I understand Phalcon's point that it should not be possible to get access to old messages if a user closed his github account and another person registers at github with the same name. But there has to be some kind of unique id in the github database, I don't want to believe that their database primary key is the user's name.

As I could read in the github API docs there seems to be no way to retreive their internal user id so using "user:email" sounds reasonable to me.

(By the way my primary interest is NOT to change the phalcon forum or criticize the developer's decisions. I'm just developing a "Login with ..." service for a phalcon based community myself and I try to understand the phalcon forum oauth2 phps. In my case one of the OAuth services used should be Facebook and Facebook returns their unique userid which makes it much more simpler to identify returning users even if access tokens change.)



98.9k

Actually, a user can change his/her email in Github, it also can tell Github to return an e-mail like [email protected] which is not a real email as well. If the combination of user:email changes from one day to another it will create a new user as currently happens.

Good point, didn't think of that. Is the username unique? Is it even possible to close my github account and let someone else register at github with my old username or is the username taken forever? This would meen that the username is globally unique. If not storing both access token and email and allowing 1 of the 2 to change could be a workaround though I know this is dirty as well.



98.9k
edited Nov '14

As far as I know Github allows to reuse the username, let's take this user as example: https://github.com/sjinks he closed his account a couple of months ago and created a new one with the same user but lost his historial.

OK, so this seems to be unsolvable, as long as we are not able to retrieve a unique id from github. Because I think sjinks' first account would have had for example 12345 as database id and his new account maybe 56789 as github treated him as new user. But would you agree that in case of Facebook OAuth2 where my userid is "1463560549" no matter if I change my name or email address this would be the correct way to identify returning users?



98.9k

Well, I'm checking the Github API and it's returning an "id" https://api.github.com/users/phalcon

So, If that id is unique it would be a good start point to address the problem

OK, cool, couldn't find that as possible "scope" in the docs but maybe it's returned anyway. The key "id" and the gravatar url suggests that this is really unique. Sounds as could this be the perfect solution.

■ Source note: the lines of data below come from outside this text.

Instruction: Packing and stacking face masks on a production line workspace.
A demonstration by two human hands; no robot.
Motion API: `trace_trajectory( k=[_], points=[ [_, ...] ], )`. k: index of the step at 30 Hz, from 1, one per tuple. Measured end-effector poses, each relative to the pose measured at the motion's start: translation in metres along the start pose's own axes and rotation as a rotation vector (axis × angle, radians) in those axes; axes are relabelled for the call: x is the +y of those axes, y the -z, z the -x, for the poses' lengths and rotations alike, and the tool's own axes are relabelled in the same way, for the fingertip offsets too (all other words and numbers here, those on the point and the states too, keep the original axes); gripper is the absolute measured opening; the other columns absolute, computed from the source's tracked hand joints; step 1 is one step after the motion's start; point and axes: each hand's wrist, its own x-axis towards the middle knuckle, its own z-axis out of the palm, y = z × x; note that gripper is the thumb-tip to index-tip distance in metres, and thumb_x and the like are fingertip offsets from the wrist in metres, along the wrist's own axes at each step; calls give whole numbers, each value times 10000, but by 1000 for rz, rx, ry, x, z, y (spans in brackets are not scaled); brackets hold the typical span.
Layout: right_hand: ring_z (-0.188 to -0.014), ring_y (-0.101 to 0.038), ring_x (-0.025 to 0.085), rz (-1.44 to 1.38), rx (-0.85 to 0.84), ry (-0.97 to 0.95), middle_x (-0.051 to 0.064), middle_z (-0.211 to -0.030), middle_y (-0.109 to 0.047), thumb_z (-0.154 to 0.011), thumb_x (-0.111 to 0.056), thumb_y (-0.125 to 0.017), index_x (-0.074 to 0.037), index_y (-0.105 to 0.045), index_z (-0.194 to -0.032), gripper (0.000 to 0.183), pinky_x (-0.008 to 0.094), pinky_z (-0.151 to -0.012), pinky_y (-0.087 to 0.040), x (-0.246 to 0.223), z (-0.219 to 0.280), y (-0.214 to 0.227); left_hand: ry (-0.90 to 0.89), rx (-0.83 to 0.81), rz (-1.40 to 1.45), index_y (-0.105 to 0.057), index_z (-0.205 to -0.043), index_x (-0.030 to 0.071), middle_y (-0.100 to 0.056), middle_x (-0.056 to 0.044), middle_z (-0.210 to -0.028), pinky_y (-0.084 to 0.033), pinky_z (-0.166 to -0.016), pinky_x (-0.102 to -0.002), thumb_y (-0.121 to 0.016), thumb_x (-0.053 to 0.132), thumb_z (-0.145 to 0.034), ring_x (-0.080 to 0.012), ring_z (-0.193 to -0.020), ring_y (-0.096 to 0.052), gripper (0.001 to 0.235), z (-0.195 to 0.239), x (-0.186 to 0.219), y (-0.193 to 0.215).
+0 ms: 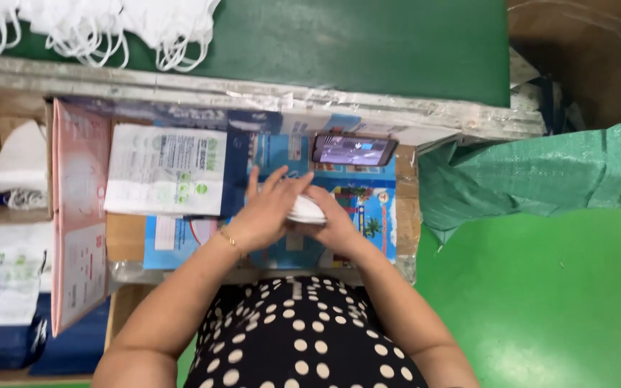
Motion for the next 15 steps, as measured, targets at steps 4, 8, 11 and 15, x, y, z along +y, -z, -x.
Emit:
trace_trajectory(
  k=[4,8,11,15],
  points=[
    [-1215,-618,274,-15,-3,-152,110,-1301,-640,-746,-94,-830,-72,-598,-1329,629,368,-1036,-488,25,4,2,48,244,-178,-368,-1571,161,-538,-144,-1388,-124,-1233,-698,-786,148,-824,-318,-1417,-426,856,1,-9,-18],
    [-1105,-674,262,63,-64,-183,92,-1180,-710,-811,-97,-850,-97,-712,-1143,360,358,-959,-534,18,15,13,-194,193,216,-505,-1482,144,-518,-181,-1372,-234,-1197,-639,-705,111,-790,-383,-1394,-428,722,15,-3,-20],
    [-1066,-668,266,54,-103,-224,91,-1157,-719,-814,-43,-751,-95,-728,-1187,378,361,-934,-534,-26,6,50,2,383,72,-589,-1400,90,-513,-184,-1362,-337,-1128,-574,-668,111,-817,-402,-1319,-451,589,24,-37,-9],
    [-940,-681,279,-107,-129,-472,90,-1046,-762,-920,-73,-657,-69,-724,-1209,297,364,-848,-545,-34,20,79,358,500,-305,-680,-1196,19,-545,-183,-1243,-388,-1006,-512,-702,197,-833,-396,-1175,-483,405,41,-66,8]
  ],
)
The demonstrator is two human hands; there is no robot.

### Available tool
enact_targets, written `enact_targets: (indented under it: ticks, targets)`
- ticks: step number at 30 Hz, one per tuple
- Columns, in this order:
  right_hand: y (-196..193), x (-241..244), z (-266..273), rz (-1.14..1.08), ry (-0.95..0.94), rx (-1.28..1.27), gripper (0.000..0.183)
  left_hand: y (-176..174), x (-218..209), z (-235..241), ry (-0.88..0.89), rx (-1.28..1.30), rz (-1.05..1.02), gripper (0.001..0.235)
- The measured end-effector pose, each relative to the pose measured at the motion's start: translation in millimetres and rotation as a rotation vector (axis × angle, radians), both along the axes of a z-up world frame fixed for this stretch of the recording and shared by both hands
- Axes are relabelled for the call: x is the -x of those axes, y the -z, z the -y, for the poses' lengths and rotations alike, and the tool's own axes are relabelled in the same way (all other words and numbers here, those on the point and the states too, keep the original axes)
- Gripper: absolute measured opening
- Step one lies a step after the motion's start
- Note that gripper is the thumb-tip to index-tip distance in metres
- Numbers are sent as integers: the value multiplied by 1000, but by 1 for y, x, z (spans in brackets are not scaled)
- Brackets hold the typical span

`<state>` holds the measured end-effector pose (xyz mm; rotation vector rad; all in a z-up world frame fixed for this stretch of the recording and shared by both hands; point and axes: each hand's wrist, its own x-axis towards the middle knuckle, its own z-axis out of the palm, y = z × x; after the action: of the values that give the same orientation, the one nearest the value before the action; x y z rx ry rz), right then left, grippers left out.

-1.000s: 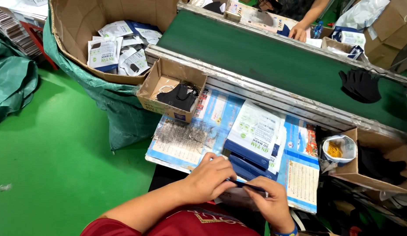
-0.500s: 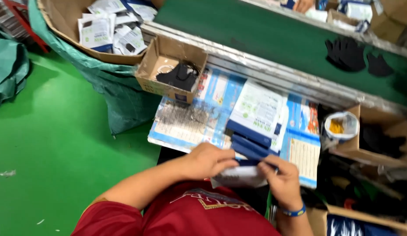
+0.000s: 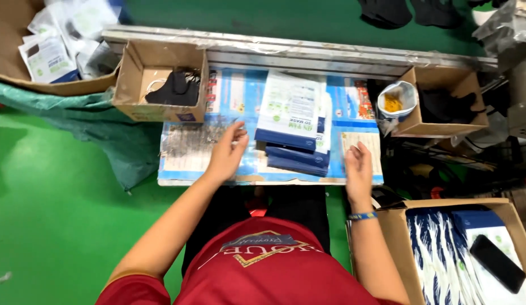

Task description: The person takes black face masks one at a time, opens a blue-and-white plastic pouch, inserts a mask into it, presses the pouch closed, and places the packed pouch on the conveyor belt beside the work table. The person repeats this packing cycle continuously throughout the episode.

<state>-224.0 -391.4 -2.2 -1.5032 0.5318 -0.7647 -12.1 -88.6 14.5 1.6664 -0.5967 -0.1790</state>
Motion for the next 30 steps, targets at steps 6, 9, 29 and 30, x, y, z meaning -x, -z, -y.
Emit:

According to the github documentation an id is returned by the response:

{
  "login": "octocat",
  "id": 1,
  ...
}

would this not be a unique way to identify github users?

OK, I just tried to register a new github account, delete it and register again with the same name. This is what happened:

Registered "phtestuser9999" and the API returned:

{ "login": "phtestuser9999", "id": 9722583, ... }

Then I deleted the account and tried to register again, but github said: Account was recently deleted. Please contact support

So I registered another User "phtestuser999999" and the API returned:

{ "login": "phtestuser999999", "id": 9722723, ... }

(The incremented User ID suggests a unique ID)

Instead of deleting I now changed the username to "phtestuser9999991" after being warned that their will be now redirects and that this might have unexpected side effects https://api.github.com/users/phtestuser9999991 now returns:

{ "login": "phtestuser9999991", "id": 9722723, ... }

So the ID stayed the same, everything else changed.